(11-13-2012, 03:07 PM)Runo Wrote: But then you're saying someone with the right skills could multithread a single chip emulation without losing performance over cores? Cause I never heard of someone that did this (A dev from Dolphin emulator team tried a while back, he wanted to write a multithreaded JIT that split the emulated CPU thread into two logical threads, but he gave up, and he told us over the IRC channel he wasn't gaining much speed even if it was using all of his CPU cores, because of the need for tight thread syncing)I'm planning to add real multi-threading for the PSP threads in Jpcsp.
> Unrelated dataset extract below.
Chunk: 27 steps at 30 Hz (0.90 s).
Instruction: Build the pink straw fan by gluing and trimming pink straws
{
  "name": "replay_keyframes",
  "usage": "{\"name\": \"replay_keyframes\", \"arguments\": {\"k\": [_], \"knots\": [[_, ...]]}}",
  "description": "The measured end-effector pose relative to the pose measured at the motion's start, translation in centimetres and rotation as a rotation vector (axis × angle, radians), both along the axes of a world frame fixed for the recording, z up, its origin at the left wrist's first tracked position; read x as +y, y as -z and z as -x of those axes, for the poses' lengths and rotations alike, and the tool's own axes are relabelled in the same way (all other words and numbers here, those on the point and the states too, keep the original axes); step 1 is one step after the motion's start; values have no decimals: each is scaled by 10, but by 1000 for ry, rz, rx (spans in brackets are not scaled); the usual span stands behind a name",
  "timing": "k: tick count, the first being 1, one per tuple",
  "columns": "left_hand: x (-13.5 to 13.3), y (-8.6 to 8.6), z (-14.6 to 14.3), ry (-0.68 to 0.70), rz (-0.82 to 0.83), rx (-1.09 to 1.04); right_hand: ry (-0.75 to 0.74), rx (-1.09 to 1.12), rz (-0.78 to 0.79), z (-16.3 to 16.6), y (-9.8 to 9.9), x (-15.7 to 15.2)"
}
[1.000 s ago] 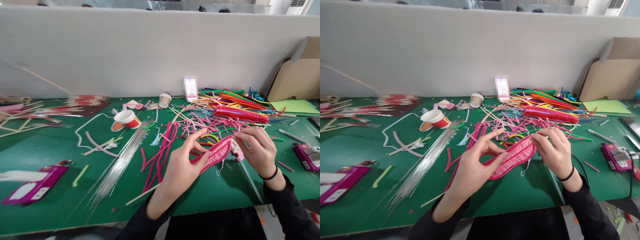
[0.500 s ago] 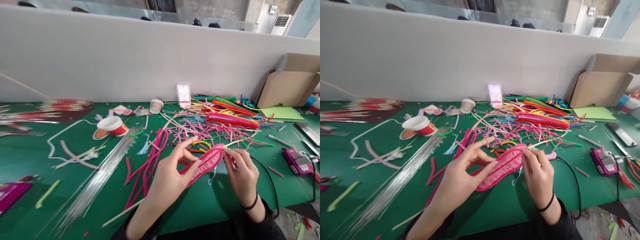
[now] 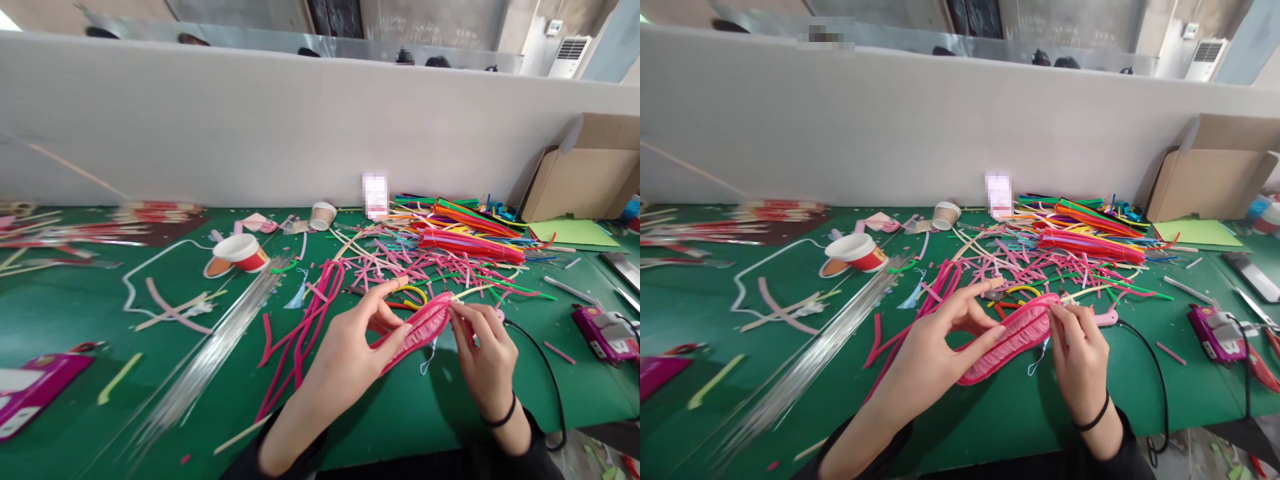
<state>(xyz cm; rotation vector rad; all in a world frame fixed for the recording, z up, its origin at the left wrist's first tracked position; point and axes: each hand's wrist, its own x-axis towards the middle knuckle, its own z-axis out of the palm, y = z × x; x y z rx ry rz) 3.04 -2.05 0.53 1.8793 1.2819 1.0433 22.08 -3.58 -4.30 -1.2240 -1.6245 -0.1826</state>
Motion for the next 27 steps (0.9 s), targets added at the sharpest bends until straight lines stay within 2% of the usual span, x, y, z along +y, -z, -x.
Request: {"name": "replay_keyframes", "arguments": {"k": [11, 27], "knots": [[4, -7, -4, -21, 56, 25, -60, -24, 20, -4, 12, -7], [3, -5, -4, -42, 28, 27, -55, -99, 50, -10, 22, -8]]}}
Jpcsp is already using multiple cores for the emulation of the PSP hardware, but the PSP threads are currently always running one at a time (like on a real PSP). Most of the applications coded for the PSP do however already use thread synchronization (Mutex/Sema/EventFlag/...) internally. But they were never tested on a real hardware multi-threading, as the PSP has a single MIPS CPU . This feature would be available as an option, for PSP applications programmed in a thread-safe way .
The emulated CPU is single cored, so it works in serialized manner. Even if you parallelize the emulation one thread will need to wait for the other, I don't see how that could be optimized.
The most difficult part for this approach will be to make the Jpcsp HLE calls thread-safe (or they could be sequentialized automatically). The implementation of sceKernelCpuSuspendIntr/sceKernelCpuResumeIntr which are often used by PSP applications to protect a critical section is also a challenge. On a PSP, these 2 calls are lightweight and do not involve much overhead. On a truly multi-threaded system, they would imply to stop all the other running threads, which is not obvious without adding too much overhead.
The point is, when going beyond the capabilities of the emulated system, a solution doesn't have to be 100% perfect. It can be offered as an option or can work only under some conditions.